Records provided:
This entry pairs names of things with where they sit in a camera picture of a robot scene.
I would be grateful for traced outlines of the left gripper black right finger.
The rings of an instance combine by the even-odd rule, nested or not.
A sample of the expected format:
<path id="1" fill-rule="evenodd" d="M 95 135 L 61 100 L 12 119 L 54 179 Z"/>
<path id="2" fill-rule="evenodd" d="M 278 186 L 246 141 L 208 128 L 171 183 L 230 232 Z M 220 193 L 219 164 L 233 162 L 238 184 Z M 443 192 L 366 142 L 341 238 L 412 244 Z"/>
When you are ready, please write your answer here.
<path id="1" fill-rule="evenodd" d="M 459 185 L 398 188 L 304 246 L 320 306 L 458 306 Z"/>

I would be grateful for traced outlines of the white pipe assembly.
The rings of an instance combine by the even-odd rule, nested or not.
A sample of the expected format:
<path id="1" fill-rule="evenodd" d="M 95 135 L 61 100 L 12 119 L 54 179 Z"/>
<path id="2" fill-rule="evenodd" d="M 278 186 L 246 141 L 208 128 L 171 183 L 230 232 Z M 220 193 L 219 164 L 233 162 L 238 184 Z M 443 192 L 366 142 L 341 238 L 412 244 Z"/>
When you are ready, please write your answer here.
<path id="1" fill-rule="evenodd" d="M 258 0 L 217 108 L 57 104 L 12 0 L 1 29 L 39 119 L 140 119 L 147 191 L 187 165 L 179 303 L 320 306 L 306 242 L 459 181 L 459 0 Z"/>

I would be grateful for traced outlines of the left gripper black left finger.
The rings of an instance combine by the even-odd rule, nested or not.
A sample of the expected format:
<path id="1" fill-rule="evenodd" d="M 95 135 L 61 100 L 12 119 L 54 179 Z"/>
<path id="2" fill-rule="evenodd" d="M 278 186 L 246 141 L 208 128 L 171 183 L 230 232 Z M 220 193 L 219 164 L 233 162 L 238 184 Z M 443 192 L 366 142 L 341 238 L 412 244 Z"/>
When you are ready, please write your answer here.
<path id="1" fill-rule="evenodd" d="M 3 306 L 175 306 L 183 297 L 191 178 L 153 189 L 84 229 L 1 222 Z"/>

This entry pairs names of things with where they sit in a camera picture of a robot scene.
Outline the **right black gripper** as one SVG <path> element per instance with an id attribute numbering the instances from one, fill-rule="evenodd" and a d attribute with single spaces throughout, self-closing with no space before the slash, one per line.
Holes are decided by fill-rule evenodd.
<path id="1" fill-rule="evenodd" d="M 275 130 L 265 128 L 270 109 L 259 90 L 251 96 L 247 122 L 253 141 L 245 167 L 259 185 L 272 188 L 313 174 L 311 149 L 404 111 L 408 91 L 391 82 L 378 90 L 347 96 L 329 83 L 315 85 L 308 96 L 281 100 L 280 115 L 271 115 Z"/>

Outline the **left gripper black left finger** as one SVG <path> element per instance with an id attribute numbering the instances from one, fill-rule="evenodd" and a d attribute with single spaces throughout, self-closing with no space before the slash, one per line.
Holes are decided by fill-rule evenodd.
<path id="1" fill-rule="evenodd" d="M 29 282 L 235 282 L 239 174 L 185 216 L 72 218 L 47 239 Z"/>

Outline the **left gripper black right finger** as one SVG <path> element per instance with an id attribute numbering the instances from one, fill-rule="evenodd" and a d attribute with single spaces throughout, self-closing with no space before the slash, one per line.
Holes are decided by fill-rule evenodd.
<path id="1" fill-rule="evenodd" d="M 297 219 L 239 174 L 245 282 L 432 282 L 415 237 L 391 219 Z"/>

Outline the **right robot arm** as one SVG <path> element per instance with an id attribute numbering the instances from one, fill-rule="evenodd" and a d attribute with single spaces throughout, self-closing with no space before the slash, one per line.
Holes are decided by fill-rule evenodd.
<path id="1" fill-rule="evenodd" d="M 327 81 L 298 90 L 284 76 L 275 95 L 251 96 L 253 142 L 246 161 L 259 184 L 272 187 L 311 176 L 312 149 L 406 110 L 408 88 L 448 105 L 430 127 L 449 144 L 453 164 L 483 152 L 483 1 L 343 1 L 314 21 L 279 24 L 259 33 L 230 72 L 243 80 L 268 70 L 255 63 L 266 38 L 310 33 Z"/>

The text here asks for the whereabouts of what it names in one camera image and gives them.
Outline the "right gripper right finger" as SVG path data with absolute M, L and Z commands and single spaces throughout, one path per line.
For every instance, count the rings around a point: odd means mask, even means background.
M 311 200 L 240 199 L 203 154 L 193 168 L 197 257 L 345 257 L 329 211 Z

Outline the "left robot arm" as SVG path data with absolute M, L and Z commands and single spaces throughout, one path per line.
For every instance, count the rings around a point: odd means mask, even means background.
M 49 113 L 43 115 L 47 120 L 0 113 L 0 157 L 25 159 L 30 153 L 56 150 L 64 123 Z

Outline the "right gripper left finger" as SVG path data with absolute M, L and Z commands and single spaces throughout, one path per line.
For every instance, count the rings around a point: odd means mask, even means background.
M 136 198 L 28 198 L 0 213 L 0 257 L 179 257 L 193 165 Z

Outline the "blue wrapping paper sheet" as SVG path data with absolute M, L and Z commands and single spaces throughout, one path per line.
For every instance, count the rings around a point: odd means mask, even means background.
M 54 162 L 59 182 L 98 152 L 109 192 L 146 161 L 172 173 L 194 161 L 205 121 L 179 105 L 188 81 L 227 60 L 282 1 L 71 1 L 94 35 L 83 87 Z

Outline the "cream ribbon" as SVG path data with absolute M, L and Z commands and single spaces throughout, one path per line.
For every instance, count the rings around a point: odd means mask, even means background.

Task details:
The task requires that all the material be restated word for word.

Exercise answer:
This entry pairs names of things with where they sit in a camera picture of a robot scene.
I would be grateful for traced outlines of the left gripper black right finger.
The rings of an instance combine by the even-odd rule, nested or not.
A sample of the expected format:
<path id="1" fill-rule="evenodd" d="M 95 135 L 61 100 L 12 119 L 54 179 Z"/>
<path id="2" fill-rule="evenodd" d="M 278 186 L 246 141 L 208 128 L 171 183 L 230 232 Z M 220 193 L 219 164 L 233 162 L 238 184 Z M 443 192 L 366 142 L 341 238 L 412 244 Z"/>
When you are ready, please write your answer here.
<path id="1" fill-rule="evenodd" d="M 459 185 L 398 188 L 304 246 L 320 306 L 458 306 Z"/>

I would be grateful for traced outlines of the white pipe assembly.
The rings of an instance combine by the even-odd rule, nested or not.
A sample of the expected format:
<path id="1" fill-rule="evenodd" d="M 95 135 L 61 100 L 12 119 L 54 179 Z"/>
<path id="2" fill-rule="evenodd" d="M 278 186 L 246 141 L 208 128 L 171 183 L 230 232 Z M 220 193 L 219 164 L 233 162 L 238 184 Z M 443 192 L 366 142 L 341 238 L 412 244 Z"/>
When you are ready, please write your answer here.
<path id="1" fill-rule="evenodd" d="M 258 0 L 217 108 L 57 104 L 12 0 L 1 29 L 39 119 L 140 119 L 147 191 L 187 165 L 179 303 L 320 306 L 306 242 L 459 181 L 459 0 Z"/>

I would be grateful for traced outlines of the left gripper black left finger.
The rings of an instance combine by the even-odd rule, nested or not.
A sample of the expected format:
<path id="1" fill-rule="evenodd" d="M 95 135 L 61 100 L 12 119 L 54 179 Z"/>
<path id="2" fill-rule="evenodd" d="M 278 186 L 246 141 L 208 128 L 171 183 L 230 232 Z M 220 193 L 219 164 L 233 162 L 238 184 Z M 443 192 L 366 142 L 341 238 L 412 244 Z"/>
When you are ready, please write your answer here.
<path id="1" fill-rule="evenodd" d="M 3 306 L 175 306 L 183 297 L 191 178 L 153 189 L 84 229 L 1 222 Z"/>

This entry pairs names of things with where they sit in a camera picture of a robot scene.
Outline the **right black gripper** as one SVG <path> element per instance with an id attribute numbering the instances from one, fill-rule="evenodd" and a d attribute with single spaces throughout, self-closing with no space before the slash, one per line.
Holes are decided by fill-rule evenodd.
<path id="1" fill-rule="evenodd" d="M 275 130 L 265 128 L 270 109 L 259 90 L 251 96 L 247 122 L 253 141 L 245 167 L 259 185 L 272 188 L 313 174 L 311 149 L 404 111 L 408 91 L 391 82 L 378 90 L 347 96 L 329 83 L 315 85 L 308 96 L 281 100 L 280 115 L 271 115 Z"/>

Outline the **left gripper black left finger** as one SVG <path> element per instance with an id attribute numbering the instances from one, fill-rule="evenodd" and a d attribute with single spaces throughout, self-closing with no space before the slash, one per line.
Holes are decided by fill-rule evenodd.
<path id="1" fill-rule="evenodd" d="M 29 282 L 235 282 L 239 174 L 185 216 L 72 218 L 47 239 Z"/>

Outline the **left gripper black right finger** as one SVG <path> element per instance with an id attribute numbering the instances from one, fill-rule="evenodd" and a d attribute with single spaces throughout, self-closing with no space before the slash, one per line.
Holes are decided by fill-rule evenodd.
<path id="1" fill-rule="evenodd" d="M 297 219 L 239 174 L 245 282 L 432 282 L 415 237 L 391 219 Z"/>

Outline the **right robot arm** as one SVG <path> element per instance with an id attribute numbering the instances from one, fill-rule="evenodd" and a d attribute with single spaces throughout, self-closing with no space before the slash, one per line.
Holes are decided by fill-rule evenodd.
<path id="1" fill-rule="evenodd" d="M 327 81 L 298 90 L 284 76 L 275 95 L 251 96 L 253 142 L 246 161 L 259 184 L 272 187 L 311 176 L 312 149 L 406 110 L 408 88 L 448 105 L 430 127 L 449 144 L 453 164 L 483 152 L 483 1 L 343 1 L 314 21 L 279 24 L 259 33 L 230 72 L 243 80 L 268 70 L 255 63 L 266 38 L 310 33 Z"/>

The text here asks for the whereabouts of what it names in one camera image and gives them.
Outline the "right gripper right finger" as SVG path data with absolute M, L and Z commands and single spaces throughout, one path per line.
For every instance, count the rings around a point: odd means mask, even means background.
M 311 200 L 240 199 L 203 154 L 193 168 L 197 257 L 345 257 L 329 211 Z

Outline the "left robot arm" as SVG path data with absolute M, L and Z commands and single spaces throughout, one path per line.
For every instance, count the rings around a point: odd means mask, even means background.
M 49 113 L 43 115 L 47 120 L 0 113 L 0 157 L 25 159 L 30 153 L 56 150 L 64 123 Z

Outline the "right gripper left finger" as SVG path data with absolute M, L and Z commands and single spaces throughout, one path per line.
For every instance, count the rings around a point: odd means mask, even means background.
M 136 198 L 28 198 L 0 213 L 0 257 L 179 257 L 193 165 Z

Outline the "blue wrapping paper sheet" as SVG path data with absolute M, L and Z commands and single spaces throughout, one path per line.
For every instance, count the rings around a point: odd means mask, even means background.
M 54 162 L 59 182 L 98 152 L 109 192 L 146 161 L 172 173 L 194 161 L 205 121 L 179 105 L 188 81 L 227 60 L 282 1 L 71 1 L 94 35 L 83 87 Z

Outline the "cream ribbon" as SVG path data with absolute M, L and Z commands and single spaces throughout, one path per line.
For every instance, count the rings around a point: odd means mask, even means background.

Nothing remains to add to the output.